Work order -> Copy exactly the lines from the start of the data below through the one that carries "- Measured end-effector", and only those.
-------- Data block --------
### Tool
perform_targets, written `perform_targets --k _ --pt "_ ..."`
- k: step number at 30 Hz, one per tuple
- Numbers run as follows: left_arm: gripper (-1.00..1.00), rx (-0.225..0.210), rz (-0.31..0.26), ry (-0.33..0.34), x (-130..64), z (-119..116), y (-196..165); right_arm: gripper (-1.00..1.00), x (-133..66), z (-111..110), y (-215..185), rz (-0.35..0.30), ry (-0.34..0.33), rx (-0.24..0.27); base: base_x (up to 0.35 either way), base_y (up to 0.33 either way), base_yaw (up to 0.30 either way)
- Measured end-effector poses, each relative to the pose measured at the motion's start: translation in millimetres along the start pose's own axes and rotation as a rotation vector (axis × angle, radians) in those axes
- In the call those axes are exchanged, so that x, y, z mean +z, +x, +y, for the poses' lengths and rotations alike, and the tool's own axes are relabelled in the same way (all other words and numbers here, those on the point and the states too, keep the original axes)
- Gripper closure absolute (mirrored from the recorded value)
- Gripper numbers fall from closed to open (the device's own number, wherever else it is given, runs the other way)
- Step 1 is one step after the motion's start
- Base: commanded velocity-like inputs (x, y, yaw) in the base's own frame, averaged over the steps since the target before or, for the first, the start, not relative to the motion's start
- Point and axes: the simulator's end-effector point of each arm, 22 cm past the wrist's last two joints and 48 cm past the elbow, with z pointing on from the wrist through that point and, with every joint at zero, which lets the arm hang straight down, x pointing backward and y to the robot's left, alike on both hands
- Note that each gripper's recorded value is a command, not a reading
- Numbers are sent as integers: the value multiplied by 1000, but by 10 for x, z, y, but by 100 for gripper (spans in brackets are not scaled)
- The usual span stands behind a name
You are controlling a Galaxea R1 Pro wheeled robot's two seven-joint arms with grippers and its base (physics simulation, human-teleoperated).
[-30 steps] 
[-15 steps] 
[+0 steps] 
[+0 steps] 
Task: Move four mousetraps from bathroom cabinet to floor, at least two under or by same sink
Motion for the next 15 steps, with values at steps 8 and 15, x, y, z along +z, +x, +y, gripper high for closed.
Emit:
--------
Your response ->
### Tool
perform_targets, written `perform_targets --k _ --pt "_ ..."`
- k: step number at 30 Hz, one per tuple
- Numbers run as follows: left_arm: gripper (-1.00..1.00), rx (-0.225..0.210), rz (-0.31..0.26), ry (-0.33..0.34), x (-130..64), z (-119..116), y (-196..165); right_arm: gripper (-1.00..1.00), x (-133..66), z (-111..110), y (-215..185), rz (-0.35..0.30), ry (-0.34..0.33), rx (-0.24..0.27); base: base_x (up to 0.35 either way), base_y (up to 0.33 either way), base_yaw (up to 0.30 either way)
- Measured end-effector poses, each relative to the pose measured at the motion's start: translation in millimetres along the start pose's own axes and rotation as a rotation vector (axis × angle, radians) in those axes

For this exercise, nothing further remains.